Conditioned flavor preferences (CFP) are elicited by sucrose relative to saccharin in inbred mice with both the robustness of the preferences and sensitivity to pharmacological receptor antagonists sensitive to genetic variance. Dopamine, opioid and N-methyl-d-aspartate receptor antagonists differentially interfere with the acquisition (learning) and expression (maintenance) of sucrose-CFP in BALB/c and SWR inbred mice. Further, the muscarinic cholinergic receptor antagonist, scopolamine (SCOP) more potently reduces both sucrose and saccharin intake in BALB/c and C57BL/6 relative to SWR inbred mice. The present study examined whether SCOP altered the expression and acquisition of sucrose-CFP in BALB/c, C57BL/6 and SWR mice. In expression experiments, food-restricted mice alternately consumed a flavored (CS+, e.g., cherry, 5 sessions) 16% sucrose solution and a differently-flavored (CS-, e.g., grape, 5 sessions) 0.05% saccharin solution. Two-bottle CS choice tests with the two flavors mixed in 0.2% saccharin solutions occurred following vehicle or SCOP at doses of 1 or 5 mg/kg. SCOP significantly reduced the magnitude of the expression of sucrose-CFP in BALB/c, but not either C57BL/6 or SWR mice. In acquisition experiments, separate groups of BALB/c, C57BL/6 and SWR mice were treated prior to acquisition training sessions with vehicle or 2.5 or 5 mg/kg SCOP doses that was followed by six two-bottle CS choice tests without injections. SCOP dose-dependently reduced (1 mg/kg) and eliminated (2.5 mg/kg) the acquisition of sucrose-CFP in BALB/c mice, and reduced the magnitude of acquisition of sucrose-CFP in SWR mice. In contrast, neither SCOP dose affected the acquisition of sucrose-CFP in C57BL/6 mice. Thus, muscarinic cholinergic receptor signaling is essential for the learning of sucrose-CFP in BALB/c mice, to a lesser degree in SWR mice, but not in C57BL/6 mice. Murine genetic variance differentially modulates muscarinic cholinergic receptor control of sweet intake per se relative to learned conditioned flavor preferences of sweets.

Murine genetic variance in muscarinic cholinergic receptor antagonism of sucrose and saccharin solution intakes in three inbred mouse strains.

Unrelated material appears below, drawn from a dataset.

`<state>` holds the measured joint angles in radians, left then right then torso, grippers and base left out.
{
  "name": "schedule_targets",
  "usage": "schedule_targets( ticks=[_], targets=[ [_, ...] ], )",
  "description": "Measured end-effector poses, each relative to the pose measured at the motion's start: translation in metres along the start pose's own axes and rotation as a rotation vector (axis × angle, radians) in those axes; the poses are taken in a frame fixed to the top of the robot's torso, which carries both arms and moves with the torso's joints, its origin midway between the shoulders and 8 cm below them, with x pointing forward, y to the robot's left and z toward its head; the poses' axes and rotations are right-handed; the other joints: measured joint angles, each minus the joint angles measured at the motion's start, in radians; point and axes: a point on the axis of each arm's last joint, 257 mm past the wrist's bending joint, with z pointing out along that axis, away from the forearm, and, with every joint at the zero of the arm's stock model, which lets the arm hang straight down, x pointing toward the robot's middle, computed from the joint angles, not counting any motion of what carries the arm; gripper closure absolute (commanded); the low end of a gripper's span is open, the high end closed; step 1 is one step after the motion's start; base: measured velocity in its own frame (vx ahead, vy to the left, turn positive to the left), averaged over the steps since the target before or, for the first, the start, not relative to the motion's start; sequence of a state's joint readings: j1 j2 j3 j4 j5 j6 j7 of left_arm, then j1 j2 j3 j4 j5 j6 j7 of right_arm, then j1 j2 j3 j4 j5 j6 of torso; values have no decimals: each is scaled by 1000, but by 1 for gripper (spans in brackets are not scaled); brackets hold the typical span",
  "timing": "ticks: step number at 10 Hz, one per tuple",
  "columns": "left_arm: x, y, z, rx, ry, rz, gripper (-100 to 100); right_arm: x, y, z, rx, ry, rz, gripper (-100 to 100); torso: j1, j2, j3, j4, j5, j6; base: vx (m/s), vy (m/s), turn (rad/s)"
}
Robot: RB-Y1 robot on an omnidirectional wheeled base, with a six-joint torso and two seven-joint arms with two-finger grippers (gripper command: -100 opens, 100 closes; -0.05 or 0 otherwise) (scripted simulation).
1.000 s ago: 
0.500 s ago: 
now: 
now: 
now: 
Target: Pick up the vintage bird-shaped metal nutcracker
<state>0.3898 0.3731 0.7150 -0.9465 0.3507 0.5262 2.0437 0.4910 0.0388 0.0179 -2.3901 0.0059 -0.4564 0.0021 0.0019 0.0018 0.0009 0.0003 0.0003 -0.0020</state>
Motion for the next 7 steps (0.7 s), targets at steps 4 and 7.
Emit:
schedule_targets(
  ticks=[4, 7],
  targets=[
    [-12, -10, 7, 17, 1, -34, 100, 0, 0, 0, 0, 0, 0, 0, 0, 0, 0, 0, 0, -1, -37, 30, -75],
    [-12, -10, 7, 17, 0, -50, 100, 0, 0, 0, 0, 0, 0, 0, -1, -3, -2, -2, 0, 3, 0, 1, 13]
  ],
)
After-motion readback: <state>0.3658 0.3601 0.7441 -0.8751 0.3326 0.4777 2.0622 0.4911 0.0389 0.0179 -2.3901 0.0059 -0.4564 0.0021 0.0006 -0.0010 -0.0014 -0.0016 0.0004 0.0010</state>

Nutritive (e.g., sucrose) and non-nutritive (e.g., saccharin) sweeteners stimulate intake in inbred mouse strains. BALB/c, SWR and C57BL/6 mice differ in the ability of dopamine (DA) D1 (SCH23390) and opioid (naltrexone) receptor antagonism to alter sucrose intake. Whereas SCH23390 comparably reduced cumulative sucrose intake in all three strains, naltrexone reduced cumulative sucrose intake maximally in C57/BL/6 mice, in intermediate fashion in BALB/c mice, but not in SWR mice. Whereas cumulative saccharin intake was reduced by DA D1 receptor antagonism in BALB/c and SWR mice, naltrexone was more potent in SWR relative to BALB/c mice. The present study first examined whether SCH23390 (50-1600nmol/kg) and naltrexone (0.01-5mg/kg) altered saccharin intake in C57BL/6 mice. Given that scopolamine (SCOP), a muscarinic cholinergic receptor antagonist, reduces sweet intake in outbred rats, a second experiment examined whether SCOP (0.1-10mg/kg) altered 0.2% saccharin and 10% sucrose intakes in BALB/c, SWR and C57BL/6 mice. Cumulative saccharin intake was significantly reduced by SCH23390 (200-1600nmol/kg; ID40=175nmol/kg) and naltrexone (0.1-5mg/kg; ID40>5mg/kg) in C57BL/6 mice. Cumulative sucrose intake was significantly reduced following SCOP in C57BL/6 (0.1-10mg/kg; ID40=2.32mg/kg) and BALB/c (2.5-10mg/kg; ID40=0.52mg/kg) mice. In contrast, SWR mice (ID40=41.61mg/kg) only displayed transient (15min) reductions in sucrose intake following SCOP (2.5-10mg/kg). Cumulative saccharin intake was significantly reduced following SCOP in C57BL/6 and BALB/c mice (0.1-10mg/kg; ID40<0.1mg/kg). In contrast, SWR mice (ID40=2.28mg/kg) displayed smaller significant reductions in saccharin intake following SCOP (0.1-10mg/kg). These data indicate that although both nutritive and non-nutritive sweet intakes are governed by muscarinic cholinergic receptor signaling, this process is subject to murine genetic variance with greater sensitivity observed in C57BL/6 and BALB/c relative to SWR inbred mouse strains.